Routt County declares April Public Health Month: Commissioners thank health workers, community members
STEAMBOAT SPRINGS — In a unanimous vote, the Routt County Board of Commissioners passed a resolution declaring April Public Health Month during a special meeting Wednesday.
The declaration emphasizes the importance of the Routt County Public Health Department amid the COVID-19 pandemic and commemorates the work of the people on the frontlines of the crisis.
“This is an opportunity to highlight some of the greatest public health successes and to celebrate what makes public health so vital,” the resolution reads.
Last week, April 6 to 12, was the National Public Health Week, according to the American Public Health Association. This year marked its 25th anniversary. To celebrate, the organization hosted daily, virtual events to promote healthy living, such as guided meditations and advice on keeping vulnerable people safe.
Commissioner Beth Melton said it is important to extend the designation and for Routt County to honor the work its local officials are doing to protect the community.
“This situation is exactly why we need public health,” Melton said.
Commissioner Tim Corrigan underscored the guidance local experts like Routt County Public Health Director Kari Ladrow and Public Health Medical Officer Dr. Brian Harrington have provided to develop regulations to combat the pandemic, such as the recent order requiring people to wear face masks in public. They also have been instrumental in establishing testing centers and preparing for a surge in patients, he said.
“Even without this particular crisis, the importance of our public health professionals cannot be overstated,” Corrigan said. “They have literally been lifesavers.”
Many members of the community have shown their gratitude — through social media posts, signs on front lawns and letters in the newspaper — for those who risk their own health to help others by working on the frontlines of the pandemic. Appreciation has been particularly strong for people who work at medical centers, where the risk of disease spread is a top concern.
Lindsey Reznicek, communications specialist for UCHealth Yampa Valley Medical Center, said in an email that such a risk is part of the job and local health professionals work as a team to protect themselves and the community.
“Health care is a field in which you care for others, and our team is honored to deliver that care to our community,” Reznicek said.
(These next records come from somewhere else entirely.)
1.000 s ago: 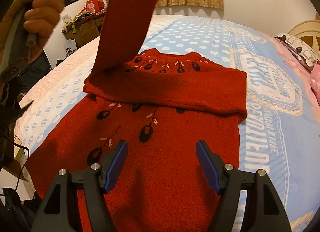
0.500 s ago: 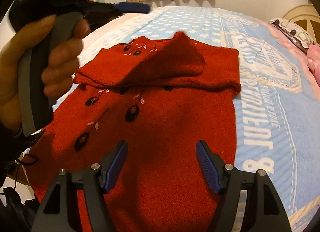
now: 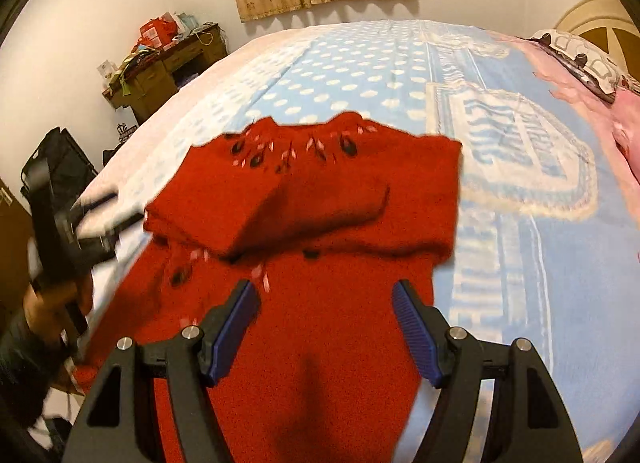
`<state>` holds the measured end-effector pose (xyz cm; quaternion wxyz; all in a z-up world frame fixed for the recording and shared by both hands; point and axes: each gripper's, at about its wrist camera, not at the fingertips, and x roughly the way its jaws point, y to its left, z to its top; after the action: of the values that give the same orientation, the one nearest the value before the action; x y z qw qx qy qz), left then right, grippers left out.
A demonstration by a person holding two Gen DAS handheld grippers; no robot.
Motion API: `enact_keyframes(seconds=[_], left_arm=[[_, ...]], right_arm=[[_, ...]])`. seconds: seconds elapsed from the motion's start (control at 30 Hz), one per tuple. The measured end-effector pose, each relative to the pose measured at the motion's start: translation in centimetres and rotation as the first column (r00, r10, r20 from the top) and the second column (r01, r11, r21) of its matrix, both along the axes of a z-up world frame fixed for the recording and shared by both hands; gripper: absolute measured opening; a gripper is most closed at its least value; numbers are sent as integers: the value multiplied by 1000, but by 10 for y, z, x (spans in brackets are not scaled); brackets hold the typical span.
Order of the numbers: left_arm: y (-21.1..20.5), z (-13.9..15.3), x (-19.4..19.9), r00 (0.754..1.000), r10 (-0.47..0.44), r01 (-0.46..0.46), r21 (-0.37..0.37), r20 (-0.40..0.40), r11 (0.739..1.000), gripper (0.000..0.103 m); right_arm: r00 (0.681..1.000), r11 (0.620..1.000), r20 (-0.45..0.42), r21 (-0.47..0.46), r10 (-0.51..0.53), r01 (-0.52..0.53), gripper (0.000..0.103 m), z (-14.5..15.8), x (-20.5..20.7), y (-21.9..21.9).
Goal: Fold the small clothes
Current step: 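Lift and fold the held sleeve across the sweater body, open left gripper, then grasp the sweater side edge with the right gripper and lift it inward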
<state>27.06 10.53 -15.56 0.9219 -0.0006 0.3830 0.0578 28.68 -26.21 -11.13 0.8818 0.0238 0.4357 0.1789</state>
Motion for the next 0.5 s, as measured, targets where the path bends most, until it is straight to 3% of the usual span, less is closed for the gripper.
enact_keyframes(seconds=[0.17,0.27,0.3,0.4,0.5], left_arm=[[17,-19,13,997,38,-47,-128,-72,991,95],[18,-20,11,997,51,-58,-122,-55,991,96],[20,-24,15,996,62,-69,-104,-65,992,96],[35,-36,18,991,77,-94,-168,-105,981,99],[39,-40,17,991,86,-105,-186,-107,977,103]], right_arm=[[999,999,-32,-25,-23,22,72,11,47,39],[998,998,-55,-50,-32,29,72,5,67,62],[997,996,-65,-83,-35,30,72,-1,73,72],[996,980,-77,-194,-51,35,72,-18,87,90],[991,963,-92,-258,-101,74,70,-36,96,90]])
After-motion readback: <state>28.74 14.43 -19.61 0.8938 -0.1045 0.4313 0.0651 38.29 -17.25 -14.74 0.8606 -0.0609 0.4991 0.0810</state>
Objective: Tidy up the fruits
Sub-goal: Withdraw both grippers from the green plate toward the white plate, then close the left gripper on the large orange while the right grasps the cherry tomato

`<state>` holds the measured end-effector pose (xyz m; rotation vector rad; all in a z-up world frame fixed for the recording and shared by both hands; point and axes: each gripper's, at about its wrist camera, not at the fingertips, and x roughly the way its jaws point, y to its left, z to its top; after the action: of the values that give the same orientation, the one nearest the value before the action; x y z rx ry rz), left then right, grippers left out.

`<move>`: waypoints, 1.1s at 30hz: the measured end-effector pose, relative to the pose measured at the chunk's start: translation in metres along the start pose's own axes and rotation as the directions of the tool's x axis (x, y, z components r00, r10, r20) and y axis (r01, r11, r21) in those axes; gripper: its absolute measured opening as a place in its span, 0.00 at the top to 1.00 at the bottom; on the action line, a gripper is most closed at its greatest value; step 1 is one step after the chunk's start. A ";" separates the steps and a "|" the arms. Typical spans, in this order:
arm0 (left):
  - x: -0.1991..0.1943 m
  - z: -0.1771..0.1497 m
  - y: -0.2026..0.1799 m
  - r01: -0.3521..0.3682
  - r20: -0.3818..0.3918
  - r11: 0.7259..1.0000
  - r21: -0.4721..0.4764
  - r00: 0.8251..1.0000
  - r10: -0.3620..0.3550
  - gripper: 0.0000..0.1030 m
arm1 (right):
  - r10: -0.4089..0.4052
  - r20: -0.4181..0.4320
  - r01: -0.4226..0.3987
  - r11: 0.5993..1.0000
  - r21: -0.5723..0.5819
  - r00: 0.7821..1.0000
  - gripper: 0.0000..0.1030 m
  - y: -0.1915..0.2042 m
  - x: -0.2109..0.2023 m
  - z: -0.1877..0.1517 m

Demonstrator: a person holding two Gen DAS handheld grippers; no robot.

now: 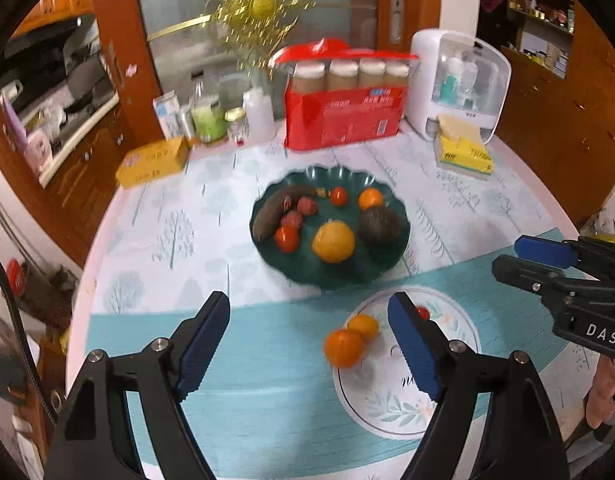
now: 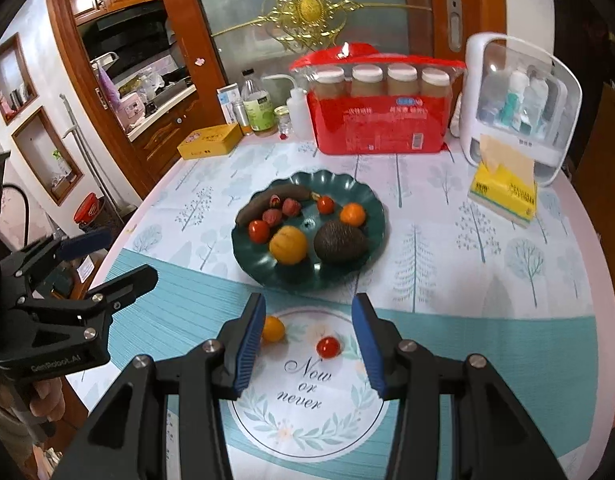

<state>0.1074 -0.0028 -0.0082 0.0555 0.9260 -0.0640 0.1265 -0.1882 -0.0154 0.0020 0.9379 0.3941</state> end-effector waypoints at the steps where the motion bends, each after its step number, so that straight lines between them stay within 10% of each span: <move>1: 0.005 -0.004 0.001 0.003 -0.012 1.000 -0.004 1.000 -0.003 0.22 | -0.005 -0.003 0.005 1.000 0.007 1.000 0.56 -0.001 0.004 -0.005; 33: 0.166 -0.063 -0.003 0.157 -0.227 0.984 -0.081 0.959 -0.172 0.28 | -0.044 -0.186 0.059 0.996 0.073 0.982 0.56 -0.019 0.147 -0.071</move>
<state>0.1564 -0.0064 -0.1793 -0.0736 1.1659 -0.1867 0.1544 -0.1690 -0.1756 0.0123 1.1339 0.3132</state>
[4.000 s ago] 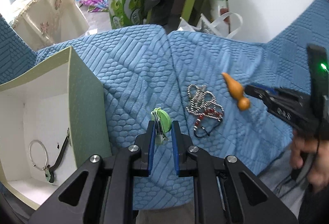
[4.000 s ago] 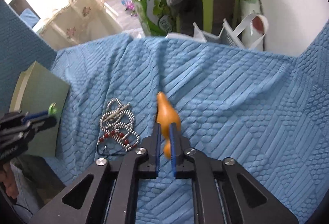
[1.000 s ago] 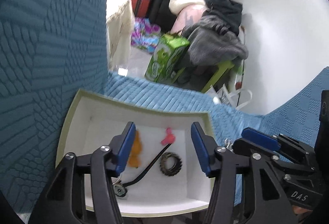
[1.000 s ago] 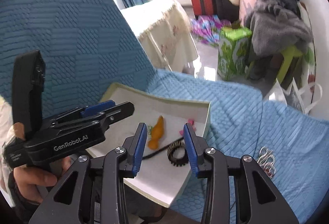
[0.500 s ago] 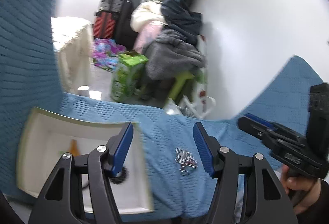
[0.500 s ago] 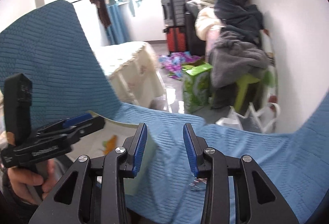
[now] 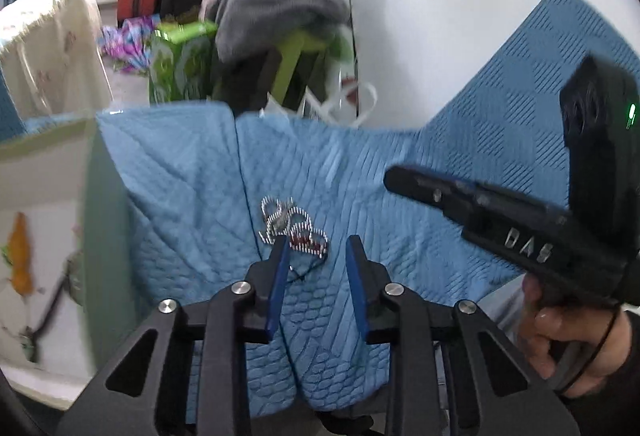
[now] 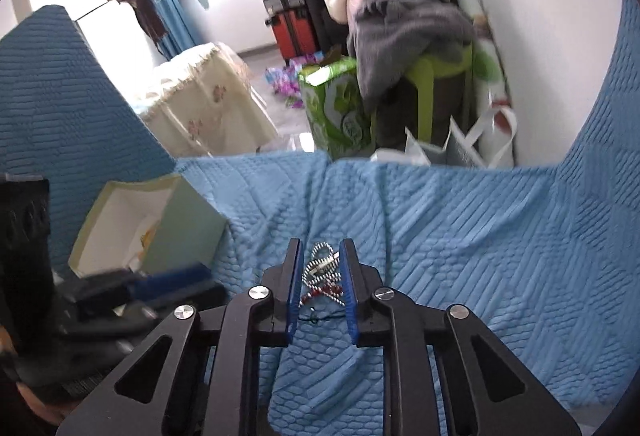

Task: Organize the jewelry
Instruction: 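Grasp the red-beaded strand with the left gripper while the right gripper grasps a small silver piece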

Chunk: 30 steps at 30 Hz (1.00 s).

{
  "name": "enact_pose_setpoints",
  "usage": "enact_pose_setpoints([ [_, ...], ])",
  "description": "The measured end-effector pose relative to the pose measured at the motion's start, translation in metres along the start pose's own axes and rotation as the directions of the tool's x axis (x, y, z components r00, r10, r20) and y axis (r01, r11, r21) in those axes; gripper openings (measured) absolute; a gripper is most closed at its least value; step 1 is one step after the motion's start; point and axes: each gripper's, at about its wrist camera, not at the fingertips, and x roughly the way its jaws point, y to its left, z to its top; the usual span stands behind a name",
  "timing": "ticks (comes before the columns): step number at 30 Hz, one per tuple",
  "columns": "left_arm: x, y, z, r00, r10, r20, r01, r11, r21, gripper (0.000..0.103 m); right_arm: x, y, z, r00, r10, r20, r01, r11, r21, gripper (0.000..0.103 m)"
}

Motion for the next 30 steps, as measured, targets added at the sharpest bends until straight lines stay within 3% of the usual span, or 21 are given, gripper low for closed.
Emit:
enact_pose_setpoints([
  [7, 0.052, 0.007, -0.013, 0.994, 0.089, -0.069, -0.089, 0.996, 0.015, 0.028, 0.029, -0.023, -0.004, 0.997, 0.010, -0.075, -0.008, 1.000, 0.027, 0.014],
  [11, 0.069, 0.014, -0.018, 0.989, 0.099, -0.109, -0.099, 0.995, 0.004, 0.027, 0.041, -0.025, -0.008, 0.993, 0.007, -0.114, -0.006, 1.000, 0.016, 0.014],
  [16, 0.083, 0.013, -0.017, 0.986, 0.094, -0.139, -0.092, 0.996, 0.020, 0.018, 0.051, -0.032, -0.010, 0.990, 0.024, -0.142, -0.020, 0.999, 0.029, 0.014],
  [21, 0.085, 0.009, -0.015, 0.986, 0.106, -0.130, -0.099, 0.993, 0.065, 0.018, 0.060, -0.036, -0.010, 0.986, 0.035, -0.163, -0.026, 0.998, 0.052, 0.014],
  [24, 0.089, -0.001, -0.017, 0.982, 0.138, -0.125, -0.120, 0.983, 0.141, 0.018, 0.064, -0.035, -0.008, 0.985, 0.047, -0.167, -0.037, 0.998, 0.060, 0.014],
  [25, 0.091, -0.006, -0.018, 0.982, 0.141, -0.129, -0.120, 0.980, 0.158, 0.017, 0.067, -0.036, -0.007, 0.984, 0.048, -0.170, -0.038, 0.997, 0.061, 0.014],
  [26, 0.092, -0.007, -0.018, 0.980, 0.148, -0.132, -0.125, 0.977, 0.171, 0.008, 0.071, -0.036, -0.006, 0.983, 0.050, -0.175, -0.039, 0.997, 0.064, 0.014],
  [30, 0.088, -0.010, -0.025, 0.979, 0.149, -0.139, -0.123, 0.975, 0.183, 0.006, 0.093, -0.033, -0.009, 0.971, 0.044, -0.234, -0.031, 0.998, 0.059, 0.014],
])
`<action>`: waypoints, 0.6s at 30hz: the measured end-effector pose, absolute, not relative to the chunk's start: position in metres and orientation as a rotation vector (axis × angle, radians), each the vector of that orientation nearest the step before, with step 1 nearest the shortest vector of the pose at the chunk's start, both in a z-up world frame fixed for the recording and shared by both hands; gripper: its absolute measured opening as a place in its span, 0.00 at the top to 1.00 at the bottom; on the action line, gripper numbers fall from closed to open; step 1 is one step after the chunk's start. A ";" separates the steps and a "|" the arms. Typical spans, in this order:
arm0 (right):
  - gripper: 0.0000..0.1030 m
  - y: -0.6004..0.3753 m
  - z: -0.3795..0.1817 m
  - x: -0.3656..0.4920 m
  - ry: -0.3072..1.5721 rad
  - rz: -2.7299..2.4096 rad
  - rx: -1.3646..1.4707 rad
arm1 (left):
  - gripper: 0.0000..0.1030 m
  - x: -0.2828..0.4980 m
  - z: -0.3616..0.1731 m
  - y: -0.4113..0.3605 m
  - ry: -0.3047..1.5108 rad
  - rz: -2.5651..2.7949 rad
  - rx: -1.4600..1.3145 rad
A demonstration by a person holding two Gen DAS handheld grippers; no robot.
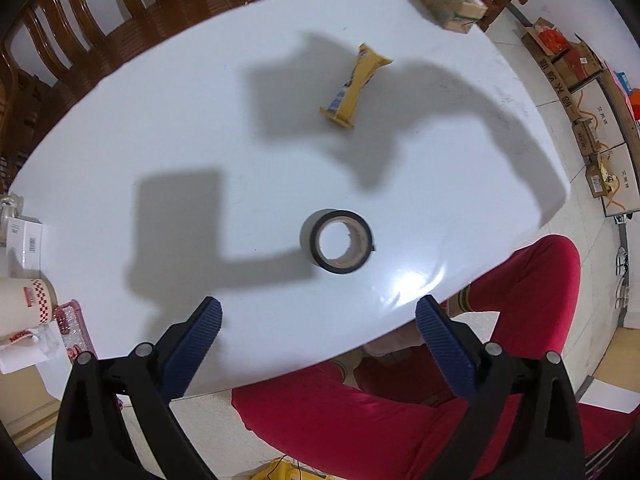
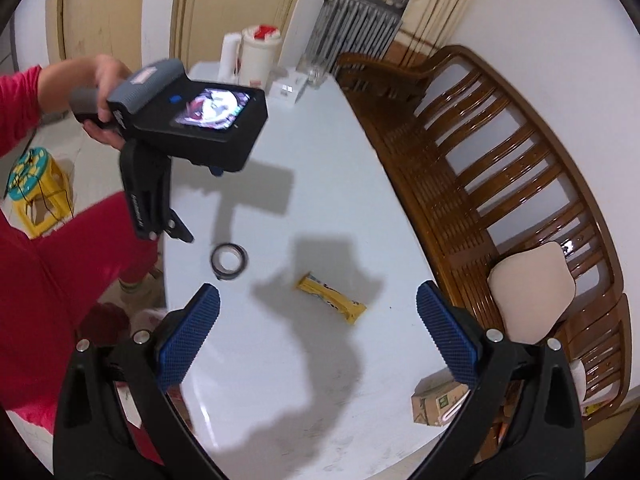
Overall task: Collect trash
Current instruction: 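Raise both tools back over the table toward the tape and snack bar, then grasp the black tape roll with the left gripper while the right grasps the yellow snack bar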
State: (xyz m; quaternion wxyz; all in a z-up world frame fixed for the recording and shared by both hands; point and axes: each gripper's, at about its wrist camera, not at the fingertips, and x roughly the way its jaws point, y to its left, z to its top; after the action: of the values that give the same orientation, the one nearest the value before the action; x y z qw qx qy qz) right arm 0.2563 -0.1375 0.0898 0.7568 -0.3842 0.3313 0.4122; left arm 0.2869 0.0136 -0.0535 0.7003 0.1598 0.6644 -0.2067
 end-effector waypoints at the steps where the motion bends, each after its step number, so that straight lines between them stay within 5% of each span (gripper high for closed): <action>1: 0.06 -0.136 0.084 0.261 0.735 0.904 -0.845 | 0.08 0.290 -0.057 0.014 1.487 -0.460 0.354; 18: 0.06 -0.095 -0.025 0.330 0.896 1.005 -1.020 | 0.08 0.320 -0.127 0.020 1.567 -0.463 0.326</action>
State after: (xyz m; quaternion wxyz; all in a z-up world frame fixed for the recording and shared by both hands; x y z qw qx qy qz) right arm 0.3296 -0.0954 -0.0248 0.6640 -0.4515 0.3964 0.4451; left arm 0.3204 0.0201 -0.1271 0.6727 0.1449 0.6959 -0.2056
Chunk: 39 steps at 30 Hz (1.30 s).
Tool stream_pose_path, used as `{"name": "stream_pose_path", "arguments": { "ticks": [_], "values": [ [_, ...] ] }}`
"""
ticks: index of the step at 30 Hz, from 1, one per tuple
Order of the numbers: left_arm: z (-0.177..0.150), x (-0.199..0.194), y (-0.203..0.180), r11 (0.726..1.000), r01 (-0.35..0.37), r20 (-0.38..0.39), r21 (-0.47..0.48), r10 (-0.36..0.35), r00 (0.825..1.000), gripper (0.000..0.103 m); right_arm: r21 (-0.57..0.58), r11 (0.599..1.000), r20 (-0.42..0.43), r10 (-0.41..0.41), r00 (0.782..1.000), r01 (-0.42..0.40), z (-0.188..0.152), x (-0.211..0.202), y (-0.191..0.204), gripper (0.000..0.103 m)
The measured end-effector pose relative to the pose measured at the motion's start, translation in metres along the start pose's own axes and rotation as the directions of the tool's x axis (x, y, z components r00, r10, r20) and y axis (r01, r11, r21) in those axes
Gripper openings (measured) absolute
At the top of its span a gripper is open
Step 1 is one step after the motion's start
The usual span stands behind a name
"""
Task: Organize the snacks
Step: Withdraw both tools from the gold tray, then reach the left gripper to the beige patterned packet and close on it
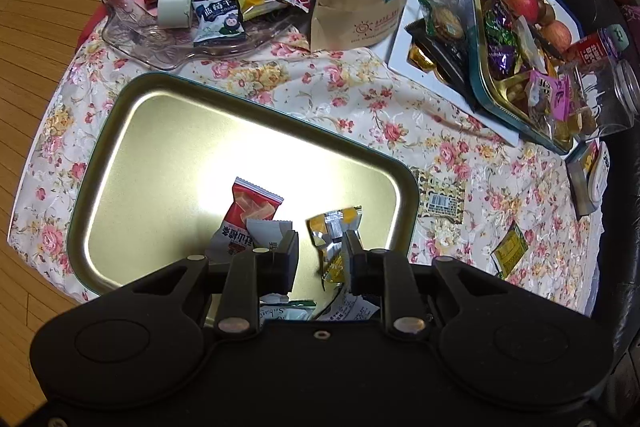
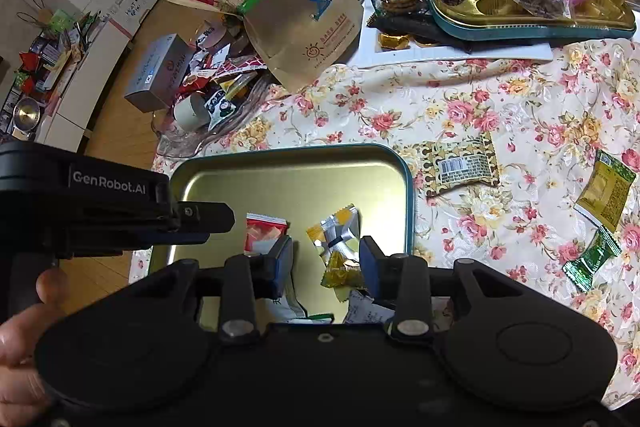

In a separate letter addressed to members of the community on the same day, the commissioners thanked residents for the sacrifices they have made to keep each other as safe as possible.
“It is an emergency that has required all of us to prioritize the health and safety of our community members over economic security — one of the most difficult sacrifices we could be asked to make,” they said in the letter.
“It is surreal to think about how unimaginable this scenario might have been only a few months ago,” the letter continues. “We thank you for turning your lives upside down in order to help us ensure that our health care systems can provide for everyone in need of care.”
The Routt County Public Health Department is a relatively new organization, created about a year ago, according to Commissioner Doug Monger. Prior to that, the county contracted with Northwest Colorado Health for such services.
“The timing of having a county public health department has been a godsend,” Monger said during the Wednesday meeting. “It is very beneficial to have public health as part of the county structure. It has worked great, and it could not have come at a better time. I can’t compliment our public health people enough.”